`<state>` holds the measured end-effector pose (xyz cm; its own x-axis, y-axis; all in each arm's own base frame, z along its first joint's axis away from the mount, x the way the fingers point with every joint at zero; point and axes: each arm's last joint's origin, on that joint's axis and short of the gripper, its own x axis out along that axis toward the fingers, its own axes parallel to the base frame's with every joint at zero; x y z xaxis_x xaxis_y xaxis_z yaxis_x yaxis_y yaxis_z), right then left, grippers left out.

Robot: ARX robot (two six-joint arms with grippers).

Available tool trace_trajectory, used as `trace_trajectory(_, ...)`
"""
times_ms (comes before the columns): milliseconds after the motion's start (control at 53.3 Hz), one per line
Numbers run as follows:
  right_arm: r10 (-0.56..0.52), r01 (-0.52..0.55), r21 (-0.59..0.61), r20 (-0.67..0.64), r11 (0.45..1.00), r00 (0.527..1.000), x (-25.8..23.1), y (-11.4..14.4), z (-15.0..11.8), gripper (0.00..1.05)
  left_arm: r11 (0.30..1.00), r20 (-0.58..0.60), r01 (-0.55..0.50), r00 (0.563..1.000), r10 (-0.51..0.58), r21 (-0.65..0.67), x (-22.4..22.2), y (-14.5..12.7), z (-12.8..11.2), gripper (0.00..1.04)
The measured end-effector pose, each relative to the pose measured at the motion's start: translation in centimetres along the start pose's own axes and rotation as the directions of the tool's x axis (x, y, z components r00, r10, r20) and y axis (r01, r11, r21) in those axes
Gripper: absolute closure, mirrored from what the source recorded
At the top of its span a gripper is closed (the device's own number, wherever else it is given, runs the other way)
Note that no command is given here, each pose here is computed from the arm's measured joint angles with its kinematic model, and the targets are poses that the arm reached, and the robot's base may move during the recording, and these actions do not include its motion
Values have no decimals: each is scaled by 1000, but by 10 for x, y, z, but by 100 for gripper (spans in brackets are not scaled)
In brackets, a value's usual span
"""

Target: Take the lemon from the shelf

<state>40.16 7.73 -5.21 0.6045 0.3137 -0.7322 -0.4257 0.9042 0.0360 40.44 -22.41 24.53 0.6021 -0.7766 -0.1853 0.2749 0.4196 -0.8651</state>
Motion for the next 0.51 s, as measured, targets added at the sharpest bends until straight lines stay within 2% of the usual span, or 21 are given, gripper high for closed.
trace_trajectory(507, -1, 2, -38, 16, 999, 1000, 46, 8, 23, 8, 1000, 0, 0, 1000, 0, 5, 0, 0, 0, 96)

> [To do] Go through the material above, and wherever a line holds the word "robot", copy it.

> [Written solution]
Robot: ARX robot (two six-joint arms with grippers).
Note that no command is given here, each pose here is computed from the arm's measured joint angles with its kinematic model, and the targets are poses that the arm reached, and the robot's base may move during the recording, and these actions do not include its motion

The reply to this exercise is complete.